Se si innamora di lei è perché sa che solo una donna che sa di essere brutta può lasciarsi costringere a diventare bella. Sa anche che soltanto strappando al nulla un altro da sé può liberarsi dal proprio nulla. Deve avere anche compreso che per liberarsene  non gli basta strappare gli altri alla morte grazie alla sua perizia di chirurgo.

Come accade in un rapporto analitico, e come non avrebbe potuto essere altrimenti, la protagonista lo cimenterà all’estremo per fallire e farlo fallire nel tentativo di riportarla a “questa” vita. E invero è difficile dire da dove egli tragga la forza di non crollare; forse dal fatto che la protagonista stessa lo soccorrerà una volta crollato. Insieme potranno accogliere quell’immagine di una nascita possibile diventata reale alla scomparsa dell’indifferenza materna, non a caso accaduta nel momento stesso del loro ritrovarsi.

Il fatto poi che il figlio in cui quell’immagine prende corpo, e del quale si prendono cura, non sia il loro figlio propone un messaggio di alto valore che ha il potere di demolire definitivamente il Moloch che sentenzia l’inutilità di essere nati. Sta infatti a dire che oltre la procreazione c’è la creatività; che su di essa è possibile costruirsi un’identità non più fondata sull’orgoglio di essere sfortunati e reietti per avere subito un trauma, per quanto “assoluto”; e che non c’è bisogno di volgere gli occhi al cielo in cerca di un’altra vita perché l’altra vita è quella che possiamo vivere se non le sfuggiamo e la sveliamo.

Il fatto che un’opera d’arte, un romanzo, un film non raccontino fatti, ma tentino di esporne il significato, li mette sullo stesso piano del sogno e legittima che vengano accostati allo stesso modo in cui si accostano i sogni.

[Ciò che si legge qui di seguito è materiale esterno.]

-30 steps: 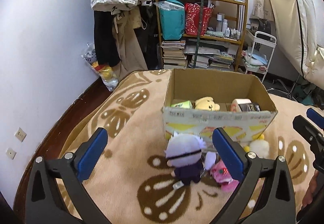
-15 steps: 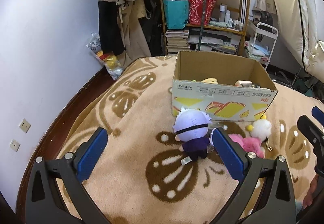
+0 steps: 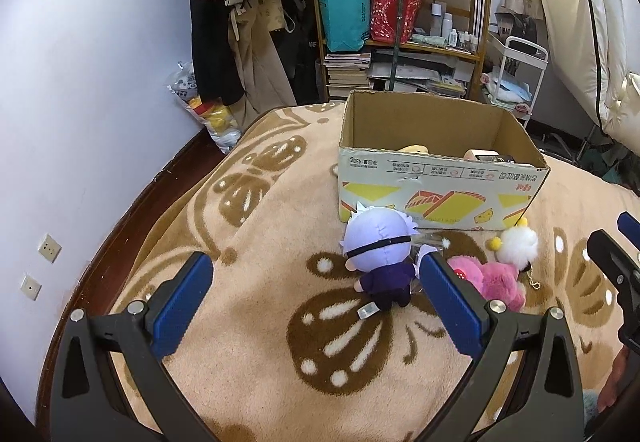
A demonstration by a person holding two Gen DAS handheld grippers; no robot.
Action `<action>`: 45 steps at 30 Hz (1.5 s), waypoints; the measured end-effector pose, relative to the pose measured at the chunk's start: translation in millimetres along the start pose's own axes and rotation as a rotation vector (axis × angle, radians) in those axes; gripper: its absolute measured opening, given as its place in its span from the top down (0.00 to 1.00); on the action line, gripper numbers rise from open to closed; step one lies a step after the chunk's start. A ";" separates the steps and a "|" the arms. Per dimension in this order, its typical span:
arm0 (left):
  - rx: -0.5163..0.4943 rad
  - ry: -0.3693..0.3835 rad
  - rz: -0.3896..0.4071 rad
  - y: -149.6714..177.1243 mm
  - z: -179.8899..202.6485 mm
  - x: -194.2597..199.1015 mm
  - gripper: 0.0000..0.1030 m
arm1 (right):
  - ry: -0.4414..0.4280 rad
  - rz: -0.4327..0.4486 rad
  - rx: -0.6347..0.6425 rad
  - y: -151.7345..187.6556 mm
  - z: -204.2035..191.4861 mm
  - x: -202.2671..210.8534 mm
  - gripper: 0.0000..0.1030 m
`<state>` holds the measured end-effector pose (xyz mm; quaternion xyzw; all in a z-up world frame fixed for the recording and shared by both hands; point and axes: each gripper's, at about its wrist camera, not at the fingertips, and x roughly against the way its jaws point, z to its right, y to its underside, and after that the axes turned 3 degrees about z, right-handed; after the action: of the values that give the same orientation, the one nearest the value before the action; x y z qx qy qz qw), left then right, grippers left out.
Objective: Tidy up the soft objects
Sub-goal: 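Withdraw both tools from the box toward the purple-haired doll and pink bear plush, then grasp the white-haired doll with the left tool while the right tool grasps the white chick plush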
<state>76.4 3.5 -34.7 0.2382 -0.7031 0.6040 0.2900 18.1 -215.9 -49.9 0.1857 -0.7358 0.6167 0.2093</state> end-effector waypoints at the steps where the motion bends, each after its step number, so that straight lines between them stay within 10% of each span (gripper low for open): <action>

L’altra vita è sempre questa vita, ciò che di essa ci sfugge, o non vediamo, o lasciamo scorrere via.

Un solo modo di recuperare magici momenti nei quali si è ascoltata musica: ascoltare musica, non però quella ascoltata in quei momenti.

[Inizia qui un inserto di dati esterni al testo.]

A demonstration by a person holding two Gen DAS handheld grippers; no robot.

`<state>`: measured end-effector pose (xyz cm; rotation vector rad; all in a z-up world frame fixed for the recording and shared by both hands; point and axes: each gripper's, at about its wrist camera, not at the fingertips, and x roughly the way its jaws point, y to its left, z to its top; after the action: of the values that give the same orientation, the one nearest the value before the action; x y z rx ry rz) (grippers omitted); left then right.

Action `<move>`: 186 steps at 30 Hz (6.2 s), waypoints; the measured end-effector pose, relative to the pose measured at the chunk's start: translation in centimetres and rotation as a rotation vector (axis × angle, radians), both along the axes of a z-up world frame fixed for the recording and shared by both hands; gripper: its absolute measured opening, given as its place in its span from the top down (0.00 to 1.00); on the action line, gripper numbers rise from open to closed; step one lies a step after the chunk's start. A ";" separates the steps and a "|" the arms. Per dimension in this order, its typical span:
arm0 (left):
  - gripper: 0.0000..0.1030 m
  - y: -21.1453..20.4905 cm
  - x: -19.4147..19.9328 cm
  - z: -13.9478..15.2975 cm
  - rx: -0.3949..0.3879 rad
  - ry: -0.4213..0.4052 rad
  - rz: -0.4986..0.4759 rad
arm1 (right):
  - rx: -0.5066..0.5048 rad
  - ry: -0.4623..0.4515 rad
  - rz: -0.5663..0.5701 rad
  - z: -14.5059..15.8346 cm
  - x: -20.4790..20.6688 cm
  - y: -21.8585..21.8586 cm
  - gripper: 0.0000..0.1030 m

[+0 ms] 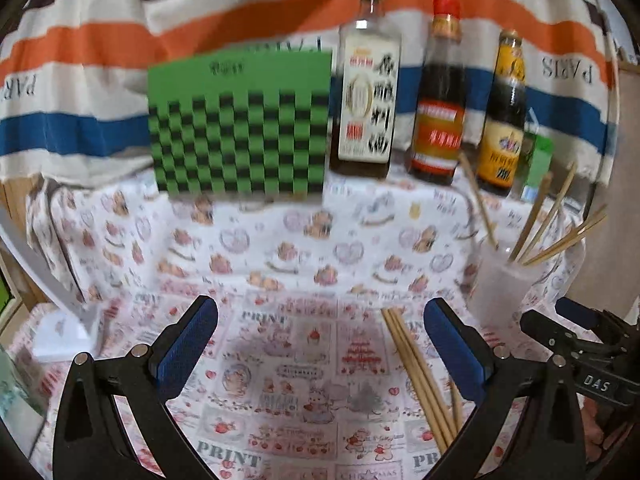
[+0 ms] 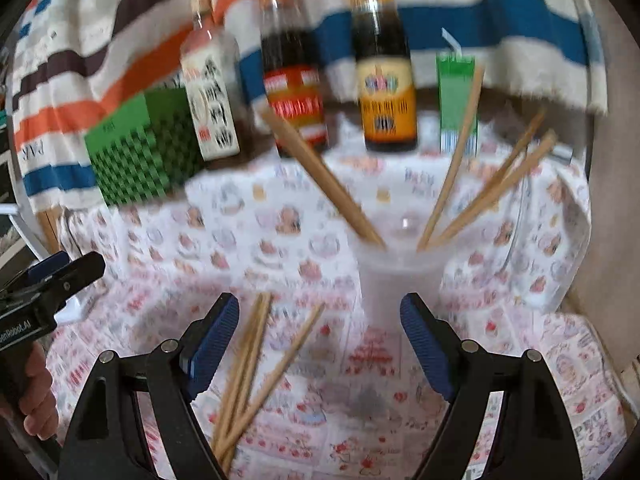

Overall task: Organize utensils
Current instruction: 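Lower the right gripper to the chopstick pile and grasp one chopstick, then grasp a chopstick with the left gripper while the right gripper lifts its chopstick upright, then carry both chopsticks upright over the clear cup and open both grippers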

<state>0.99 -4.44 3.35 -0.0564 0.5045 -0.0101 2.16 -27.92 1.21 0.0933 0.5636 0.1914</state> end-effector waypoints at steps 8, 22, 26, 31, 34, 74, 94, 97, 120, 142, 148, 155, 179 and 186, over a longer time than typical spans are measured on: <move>0.01 0.6 2.5 -3.9 -0.027 0.116 0.020 | -0.044 0.106 0.032 -3.1 1.3 1.1 0.18; 0.01 1.9 1.6 -2.0 -0.036 0.089 0.087 | -0.094 0.284 0.280 -5.7 0.7 5.4 0.42; 0.01 2.4 1.0 -1.1 -0.018 0.037 0.131 | -0.112 0.327 0.318 -6.4 0.4 6.5 0.62; 0.01 1.5 0.2 -0.3 0.097 -0.036 0.149 | -0.084 0.329 0.297 -6.4 0.4 6.0 0.82; 0.01 0.9 -0.4 -0.1 0.104 -0.053 0.129 | -0.095 0.327 0.252 -6.5 0.9 5.6 0.88; 0.52 -1.5 2.1 -2.6 -0.055 0.201 -0.093 | 0.074 -0.300 -0.069 2.9 -4.5 -1.9 0.93; 0.72 -6.9 12.8 -8.1 -0.027 0.557 -0.096 | 0.075 -0.310 -0.127 3.9 -3.6 -4.7 0.93; 0.72 -7.4 12.7 -8.3 0.016 0.545 -0.065 | 0.067 -0.311 -0.127 3.9 -3.6 -4.6 0.93; 0.94 -3.8 11.7 1.0 -0.107 0.349 -0.083 | 0.096 -0.267 -0.100 3.5 -2.8 -5.0 0.93; 0.94 -10.7 -0.5 15.0 -0.164 -0.194 -0.301 | 0.188 -0.421 -0.125 11.1 -3.6 -9.0 0.93; 0.94 -12.9 0.4 16.4 -0.187 -0.311 -0.351 | 0.174 -0.480 -0.170 14.5 -0.8 -9.0 0.93; 0.94 -14.1 4.0 14.9 -0.194 -0.288 -0.302 | 0.084 -0.452 -0.255 13.6 4.0 -9.0 0.93; 0.92 -14.3 7.7 8.8 -0.130 -0.181 -0.223 | -0.048 -0.177 -0.196 9.4 9.9 -8.2 0.93; 0.92 -14.0 9.0 7.9 -0.156 -0.104 -0.247 | -0.054 -0.144 -0.186 8.7 10.7 -8.2 0.93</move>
<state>9.96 -18.41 11.22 -0.1456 0.4036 -0.2933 12.82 -36.14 9.89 0.0787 0.4133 0.0018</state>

Spesso la paura della morte si presenta quando si lascia un luogo abituale e sicuro ed è dovuta al timore di non disporre del tempo necessario  a soddisfare desideri  che non vengono avvertiti fintanto che si sta nel guscio di un luogo abituale e sicuro.

Il riso è un  affetto che sorge nell’improvviso trasformarsi in nulla della tensione di un’aspettativa.

Interpretare i sogni facendo uso delle nozioni apprese significa lasciare solo chi li racconta, rendersi a lui assente.

Ci sono cose che un pazzo non direbbe mai perché avrebbe paura di essere preso per pazzo.

Nell’insistenza della destra  non solo italiana ad ampliare la libertà di movimento ed aggregazione nonostante la pandemia vi è qualcosa di più dell’intenzione di privilegiare l’economia a scapito della salute. Vi è l’intenzione di mantenere costante il terrore indotto da tale presenza. La convinzione che il terrore indotto dalla presenza di un nemico sia lo strumento di potere e di governo dei pochi è sempre appartenuta ai preti e alle destre.  I primi hanno affidato la presenza del terrore alla costante presenza dell’idea della morte; i secondi alla presenza di nemici esterni visibili. Oggi è cambiato solo che non  c’è stato bisogno di creare il nemico perché è venuto da sé e che non è un nemico visibile, ma invisibile e dunque tale da accrescere il terrore.